◆ REQUIREMENT ◆
The listing should be printed again without a single change.
COLLECTED DATA START
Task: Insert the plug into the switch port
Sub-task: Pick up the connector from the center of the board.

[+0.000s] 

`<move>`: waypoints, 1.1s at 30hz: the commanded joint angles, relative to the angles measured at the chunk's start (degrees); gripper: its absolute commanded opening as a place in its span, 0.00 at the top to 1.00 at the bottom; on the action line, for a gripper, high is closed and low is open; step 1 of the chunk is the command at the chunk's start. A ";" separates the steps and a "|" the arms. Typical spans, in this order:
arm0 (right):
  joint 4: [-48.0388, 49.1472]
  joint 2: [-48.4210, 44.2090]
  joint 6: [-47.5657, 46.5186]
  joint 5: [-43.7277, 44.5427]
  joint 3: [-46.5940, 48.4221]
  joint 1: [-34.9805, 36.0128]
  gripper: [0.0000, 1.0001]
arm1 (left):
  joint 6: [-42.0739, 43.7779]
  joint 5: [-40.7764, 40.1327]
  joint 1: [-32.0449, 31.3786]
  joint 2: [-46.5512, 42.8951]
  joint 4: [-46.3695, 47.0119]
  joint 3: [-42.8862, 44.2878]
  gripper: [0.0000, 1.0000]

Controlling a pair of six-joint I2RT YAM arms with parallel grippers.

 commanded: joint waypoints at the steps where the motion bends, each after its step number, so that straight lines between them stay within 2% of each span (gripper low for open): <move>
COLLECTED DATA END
◆ COMPLETED EXERCISE ◆
Task: Insert the plug into the switch port
Sub-task: Pick up the connector from the center of the board.

[+0.000s] 

`<move>`: waypoints, 1.1s at 30hz: the commanded joint angles, relative to the angles measured at the chunk's start (degrees); gripper: its absolute commanded opening as a place in its span, 0.00 at the top to 1.00 at the bottom; on the action line, for a gripper, high is closed and low is open; step 1 of the chunk is the command at the chunk's start. A ";" separates the steps and a "|" the arms. Typical spans, in this order:
arm0 (right):
  joint 4: [-48.0388, 49.1472]
  joint 2: [-48.4210, 44.2090]
  joint 6: [-47.5657, 46.5186]
  joint 5: [-43.7277, 44.5427]
  joint 3: [-46.5940, 48.4221]
  joint 1: [-34.9805, 36.0128]
  gripper: [0.0000, 1.0001]
arm1 (left):
  joint 6: [-42.0739, 43.7779]
  joint 5: [-40.7764, 40.1327]
  joint 1: [-32.0449, 31.3786]
  joint 2: [-46.5512, 42.8951]
  joint 4: [-46.3695, 47.0119]
  joint 3: [-42.8862, 44.2878]
  gripper: [0.0000, 1.0000]

Controlling a pair of six-joint I2RT YAM arms with parallel grippers.

 commanded: joint waypoints at the steps where the motion bends, each after its step number, so that straight lines between them stay within 2% of each span (gripper low for open): <move>

The exercise has been answered completely.